_What to do_.
The result should be the listing below, restated exactly, with its pictures left out.

*** Opening Input data ***

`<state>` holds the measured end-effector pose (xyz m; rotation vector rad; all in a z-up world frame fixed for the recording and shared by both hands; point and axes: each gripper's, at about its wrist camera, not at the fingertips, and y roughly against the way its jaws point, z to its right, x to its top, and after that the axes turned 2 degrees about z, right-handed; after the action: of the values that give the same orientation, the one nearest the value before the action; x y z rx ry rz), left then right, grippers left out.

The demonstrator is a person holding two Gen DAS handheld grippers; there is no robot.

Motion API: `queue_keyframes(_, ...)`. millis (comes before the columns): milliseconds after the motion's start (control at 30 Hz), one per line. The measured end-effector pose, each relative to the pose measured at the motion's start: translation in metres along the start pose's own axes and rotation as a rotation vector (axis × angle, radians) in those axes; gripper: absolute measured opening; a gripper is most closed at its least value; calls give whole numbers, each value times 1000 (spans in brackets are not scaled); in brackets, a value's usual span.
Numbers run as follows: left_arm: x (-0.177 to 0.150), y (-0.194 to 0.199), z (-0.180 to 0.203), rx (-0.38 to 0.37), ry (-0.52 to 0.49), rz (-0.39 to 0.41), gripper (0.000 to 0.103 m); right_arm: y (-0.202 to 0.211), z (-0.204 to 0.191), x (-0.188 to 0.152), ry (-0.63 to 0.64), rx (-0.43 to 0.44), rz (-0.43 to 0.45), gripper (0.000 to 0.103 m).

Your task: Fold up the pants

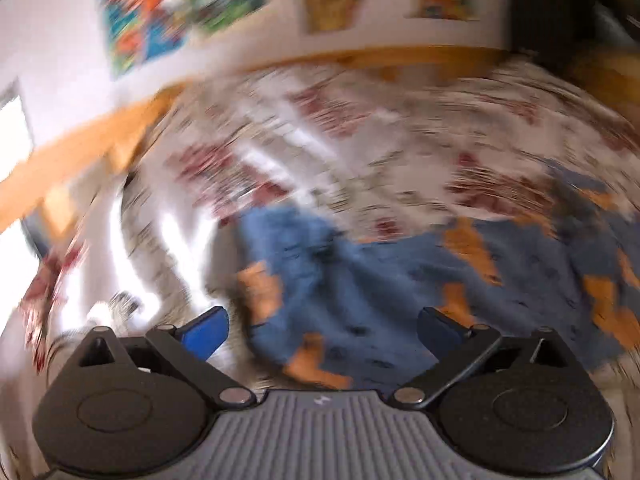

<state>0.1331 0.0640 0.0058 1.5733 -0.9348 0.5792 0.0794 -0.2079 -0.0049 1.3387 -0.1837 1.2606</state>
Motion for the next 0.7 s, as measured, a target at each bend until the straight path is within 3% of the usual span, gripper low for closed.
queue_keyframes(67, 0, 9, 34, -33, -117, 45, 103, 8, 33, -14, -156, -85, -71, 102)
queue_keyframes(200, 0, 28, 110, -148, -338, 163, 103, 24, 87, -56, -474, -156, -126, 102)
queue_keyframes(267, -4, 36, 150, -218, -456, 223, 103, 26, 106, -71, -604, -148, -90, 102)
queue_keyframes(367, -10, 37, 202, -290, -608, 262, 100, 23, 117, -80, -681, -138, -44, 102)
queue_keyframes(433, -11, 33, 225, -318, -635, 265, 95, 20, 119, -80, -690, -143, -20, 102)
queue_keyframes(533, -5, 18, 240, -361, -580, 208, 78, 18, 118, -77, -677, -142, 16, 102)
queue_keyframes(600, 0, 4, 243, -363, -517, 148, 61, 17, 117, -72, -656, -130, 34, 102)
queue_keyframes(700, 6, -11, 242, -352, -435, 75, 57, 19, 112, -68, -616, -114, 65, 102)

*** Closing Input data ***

_Expected output_.
`<state>` holds the measured end-effector pose (xyz m; rotation vector rad; all in a z-up world frame fixed for the recording and shared by both hands; point and axes: each gripper's, at about its wrist camera, not at the fingertips, and y roughly against the way its jaws point, z to its right, x to its top, and after that the axes turned 2 degrees about z, right-handed; after the action: of the values that give the same orientation, the one nearest the value before the action; x y z rx ry rz), left then right, grippers left out.

The demonstrator is a person holding two Gen DAS handheld grippers; there is no robot.

Motion API: `queue_keyframes(_, ...)`. millis (comes before the columns): milliseconds after the motion's start (control at 30 Hz), one per line. The measured end-effector pose, each relative to the pose measured at the motion's start: translation in metres along the start pose's own axes and rotation as a rotation vector (axis × angle, radians) in those axes; gripper: absolute measured opening; a gripper is most closed at its least value; calls give whole numbers, each value times 1000 (spans in brackets are not scaled); in brackets, a value's usual span.
Numbers run as follows: left_arm: x (-0.177 to 0.150), y (-0.194 to 0.199), z (-0.180 to 0.203), rx (-0.38 to 0.37), ry (-0.52 to 0.49), rz (-0.39 to 0.41), gripper (0.000 to 0.103 m); right_arm: y (-0.202 to 0.211), z (-0.204 to 0.191), x (-0.188 to 0.152), ry (-0.63 to 0.64), rx (-0.43 to 0.44), rz (-0.43 to 0.45), gripper (0.000 to 0.103 m).

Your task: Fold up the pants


<state>0.1331 0.0640 0.0058 1.5733 -0.9348 0.5792 0.0794 -0.2079 -0.0049 1.3387 -0.1837 1.2606</state>
Motion for the next 0.7 s, as measured, a target at each bend until the straight path is within 3% of the usual span, gripper low for closed.
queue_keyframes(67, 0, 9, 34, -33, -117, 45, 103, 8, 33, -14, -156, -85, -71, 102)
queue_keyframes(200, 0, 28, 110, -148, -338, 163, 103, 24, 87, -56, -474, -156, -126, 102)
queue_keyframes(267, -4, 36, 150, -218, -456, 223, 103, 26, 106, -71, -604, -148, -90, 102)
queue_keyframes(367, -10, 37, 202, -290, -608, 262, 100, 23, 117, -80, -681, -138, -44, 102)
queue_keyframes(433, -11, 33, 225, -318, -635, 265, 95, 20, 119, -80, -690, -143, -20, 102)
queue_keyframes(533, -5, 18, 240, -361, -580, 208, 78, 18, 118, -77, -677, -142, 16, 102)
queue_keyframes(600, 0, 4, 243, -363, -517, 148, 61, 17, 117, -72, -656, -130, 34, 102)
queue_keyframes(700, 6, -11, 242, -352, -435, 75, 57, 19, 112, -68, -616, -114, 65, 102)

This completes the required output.